Foreign designs were patented in China.

Patents are regional, which means that patents are only protected by law in the area where their applications are authorized.

From this point of view, if a foreign patent is not applied in China, it is better that the patent is not protected by law in China, and domestic enterprises can copy the patented technology or product for free without fear of infringement.

Further, can domestic enterprises apply for and obtain authorization?

Domestic enterprises can apply for the patent, because there is no principle of prohibiting application in the patent law.

However, domestic enterprises may not be authorized. Strictly speaking, domestic units should not be authorized.

Because China's patent law stipulates that inventions protected by patents should be "novel, creative and practical", among which "novelty" means that the same inventions and creations have not been recorded in public publications before the patent application date, and are not known to the public in other ways, and there is no conflicting application.

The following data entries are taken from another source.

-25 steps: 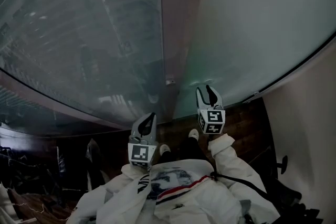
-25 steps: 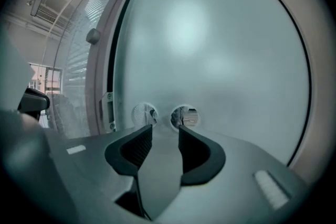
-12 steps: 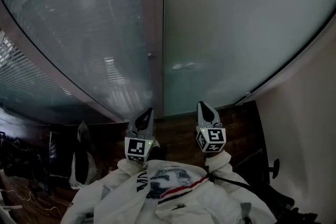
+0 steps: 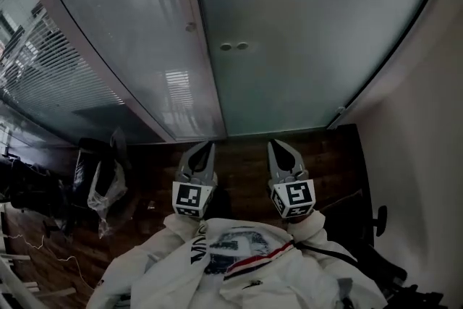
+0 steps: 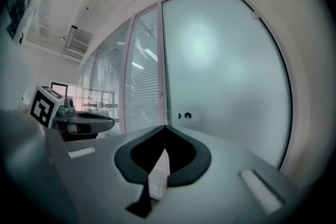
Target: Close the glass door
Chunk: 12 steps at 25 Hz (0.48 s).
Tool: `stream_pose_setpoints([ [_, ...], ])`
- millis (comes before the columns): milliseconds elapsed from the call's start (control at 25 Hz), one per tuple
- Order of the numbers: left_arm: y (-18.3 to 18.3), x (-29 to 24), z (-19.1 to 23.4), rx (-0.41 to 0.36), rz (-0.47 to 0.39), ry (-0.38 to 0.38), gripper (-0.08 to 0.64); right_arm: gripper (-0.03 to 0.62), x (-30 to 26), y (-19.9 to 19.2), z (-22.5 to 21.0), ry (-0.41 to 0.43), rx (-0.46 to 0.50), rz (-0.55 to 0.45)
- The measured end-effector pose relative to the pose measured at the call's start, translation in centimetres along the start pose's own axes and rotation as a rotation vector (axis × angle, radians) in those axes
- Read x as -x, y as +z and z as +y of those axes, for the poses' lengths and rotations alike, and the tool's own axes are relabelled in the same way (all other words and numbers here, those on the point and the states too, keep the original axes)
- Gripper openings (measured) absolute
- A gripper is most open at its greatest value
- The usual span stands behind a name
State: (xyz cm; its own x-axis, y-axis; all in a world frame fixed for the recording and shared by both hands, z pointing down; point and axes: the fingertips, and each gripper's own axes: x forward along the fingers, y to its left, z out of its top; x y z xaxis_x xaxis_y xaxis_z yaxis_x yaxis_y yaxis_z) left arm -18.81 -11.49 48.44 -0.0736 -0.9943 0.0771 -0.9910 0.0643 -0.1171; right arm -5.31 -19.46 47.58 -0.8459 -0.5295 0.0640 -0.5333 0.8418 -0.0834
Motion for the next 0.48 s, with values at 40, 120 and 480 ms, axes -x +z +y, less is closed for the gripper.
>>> stream_pose_setpoints([
  [40, 0.1, 0.9, -1.2, 0.001, 0.003, -0.007, -0.003, 0.008, 1.2, -0.1, 0.7, 0.024, -0.003, 0.008],
  [120, 0.4, 2.4, -3.0, 0.000, 0.010, -0.014, -0.003, 0.006, 3.6, -0.2, 1.9, 0.054, -0.012, 0.018],
  [480, 0.4, 7.5, -5.6, 0.020, 0.053, -0.033, -0.003, 0.005, 9.8, -0.4, 4.0, -0.036, -0.039, 0.035],
])
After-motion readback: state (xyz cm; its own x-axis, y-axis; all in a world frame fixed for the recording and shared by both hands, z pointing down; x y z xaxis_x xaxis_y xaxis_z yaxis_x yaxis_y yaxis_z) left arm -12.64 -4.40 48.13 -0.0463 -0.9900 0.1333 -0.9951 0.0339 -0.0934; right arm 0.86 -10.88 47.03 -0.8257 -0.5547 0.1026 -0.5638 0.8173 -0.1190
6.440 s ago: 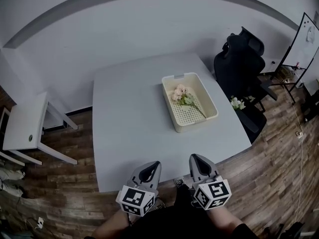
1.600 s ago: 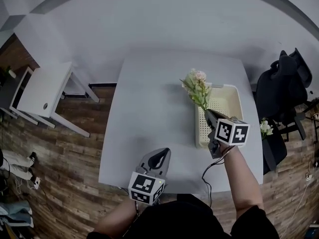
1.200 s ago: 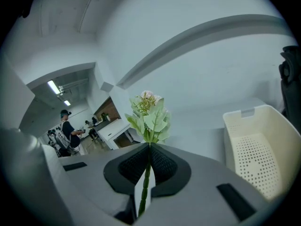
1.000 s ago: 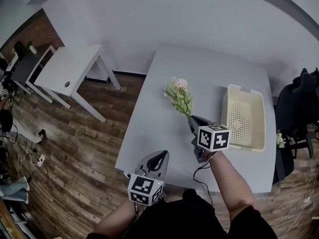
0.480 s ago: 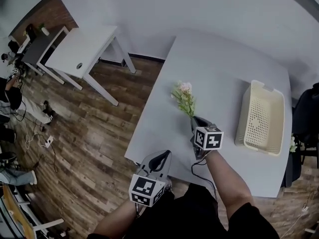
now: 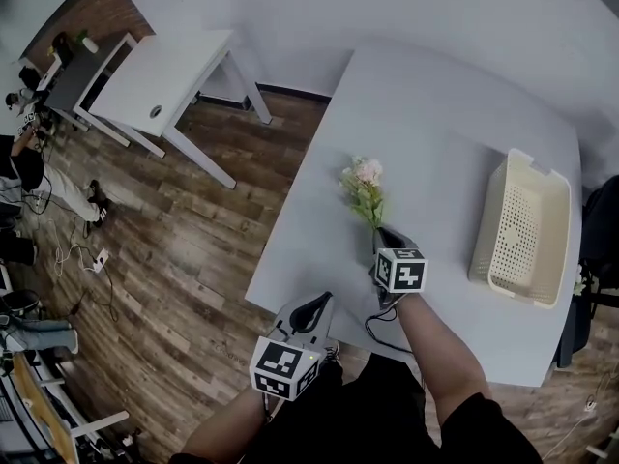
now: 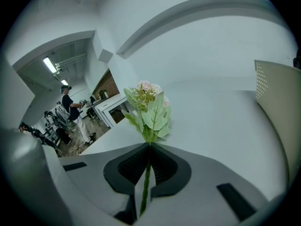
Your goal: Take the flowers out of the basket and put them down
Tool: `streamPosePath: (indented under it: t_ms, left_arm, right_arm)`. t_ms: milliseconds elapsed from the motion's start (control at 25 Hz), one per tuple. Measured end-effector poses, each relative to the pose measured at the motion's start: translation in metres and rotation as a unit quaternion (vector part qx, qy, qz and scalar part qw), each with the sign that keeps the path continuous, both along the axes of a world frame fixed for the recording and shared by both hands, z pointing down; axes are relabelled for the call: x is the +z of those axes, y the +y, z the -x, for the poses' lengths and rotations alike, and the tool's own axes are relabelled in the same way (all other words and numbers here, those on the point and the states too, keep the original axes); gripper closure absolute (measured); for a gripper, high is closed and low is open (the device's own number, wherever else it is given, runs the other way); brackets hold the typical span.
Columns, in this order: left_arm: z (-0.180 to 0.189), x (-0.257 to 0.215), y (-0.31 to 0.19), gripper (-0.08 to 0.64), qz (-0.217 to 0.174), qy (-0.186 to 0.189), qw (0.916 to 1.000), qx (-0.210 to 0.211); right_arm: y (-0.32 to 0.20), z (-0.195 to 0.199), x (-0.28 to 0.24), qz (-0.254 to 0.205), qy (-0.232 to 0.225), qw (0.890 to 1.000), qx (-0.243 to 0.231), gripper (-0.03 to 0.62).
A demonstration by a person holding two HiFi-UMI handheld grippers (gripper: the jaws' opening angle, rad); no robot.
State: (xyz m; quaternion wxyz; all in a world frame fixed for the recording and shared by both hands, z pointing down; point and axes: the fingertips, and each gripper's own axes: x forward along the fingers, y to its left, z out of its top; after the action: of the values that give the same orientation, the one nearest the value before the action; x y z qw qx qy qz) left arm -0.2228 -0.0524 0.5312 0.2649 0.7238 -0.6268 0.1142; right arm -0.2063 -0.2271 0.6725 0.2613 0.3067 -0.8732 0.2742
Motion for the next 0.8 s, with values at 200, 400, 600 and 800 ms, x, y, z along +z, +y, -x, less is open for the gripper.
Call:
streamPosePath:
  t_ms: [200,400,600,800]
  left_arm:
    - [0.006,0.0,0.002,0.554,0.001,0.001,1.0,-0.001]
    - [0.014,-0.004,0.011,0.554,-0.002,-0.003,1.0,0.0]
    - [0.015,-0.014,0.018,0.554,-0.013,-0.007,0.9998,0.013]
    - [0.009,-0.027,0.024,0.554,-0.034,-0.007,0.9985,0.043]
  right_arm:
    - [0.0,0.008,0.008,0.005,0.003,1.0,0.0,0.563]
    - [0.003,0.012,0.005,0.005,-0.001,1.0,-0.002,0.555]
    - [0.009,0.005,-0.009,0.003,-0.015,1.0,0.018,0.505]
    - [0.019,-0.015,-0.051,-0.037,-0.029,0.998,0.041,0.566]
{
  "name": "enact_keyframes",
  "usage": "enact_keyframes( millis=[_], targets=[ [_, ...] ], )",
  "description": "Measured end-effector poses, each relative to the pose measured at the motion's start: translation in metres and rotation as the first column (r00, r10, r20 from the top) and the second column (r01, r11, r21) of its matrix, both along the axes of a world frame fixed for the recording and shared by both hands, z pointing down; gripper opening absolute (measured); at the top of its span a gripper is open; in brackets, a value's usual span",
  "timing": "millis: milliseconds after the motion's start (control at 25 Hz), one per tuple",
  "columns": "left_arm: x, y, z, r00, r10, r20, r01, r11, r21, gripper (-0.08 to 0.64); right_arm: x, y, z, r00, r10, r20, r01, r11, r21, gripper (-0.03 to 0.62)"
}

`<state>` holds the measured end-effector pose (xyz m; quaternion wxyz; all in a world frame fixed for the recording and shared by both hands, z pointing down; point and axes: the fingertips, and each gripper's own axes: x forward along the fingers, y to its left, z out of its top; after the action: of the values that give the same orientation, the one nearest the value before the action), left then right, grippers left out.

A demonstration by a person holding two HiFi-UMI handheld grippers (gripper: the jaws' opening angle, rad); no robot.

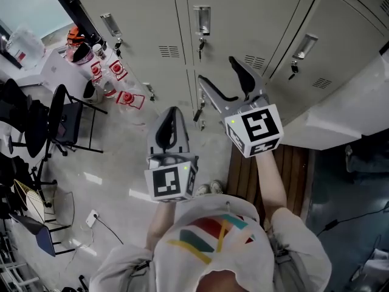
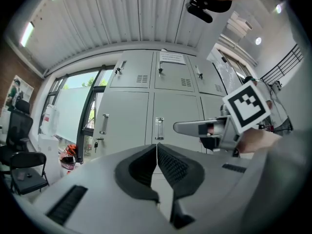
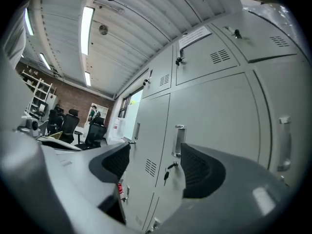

Simply put, this situation of the landlord belongs to the loss of novelty caused by "recording in public publications". Therefore, when a domestic enterprise submits a patent application to the Chinese Patent Office, if the application has been substantially examined and there are no omissions, it should be rejected on the grounds of loss of novelty. However, in practice, it is possible to be granted a patent right because only the invention patent is examined in substance and the utility model design patent is not retrieved. However, this right is unstable, and any public can declare the patent invalid through the post-authorization procedure. An invalid patent right shall be regarded as nonexistent from the beginning.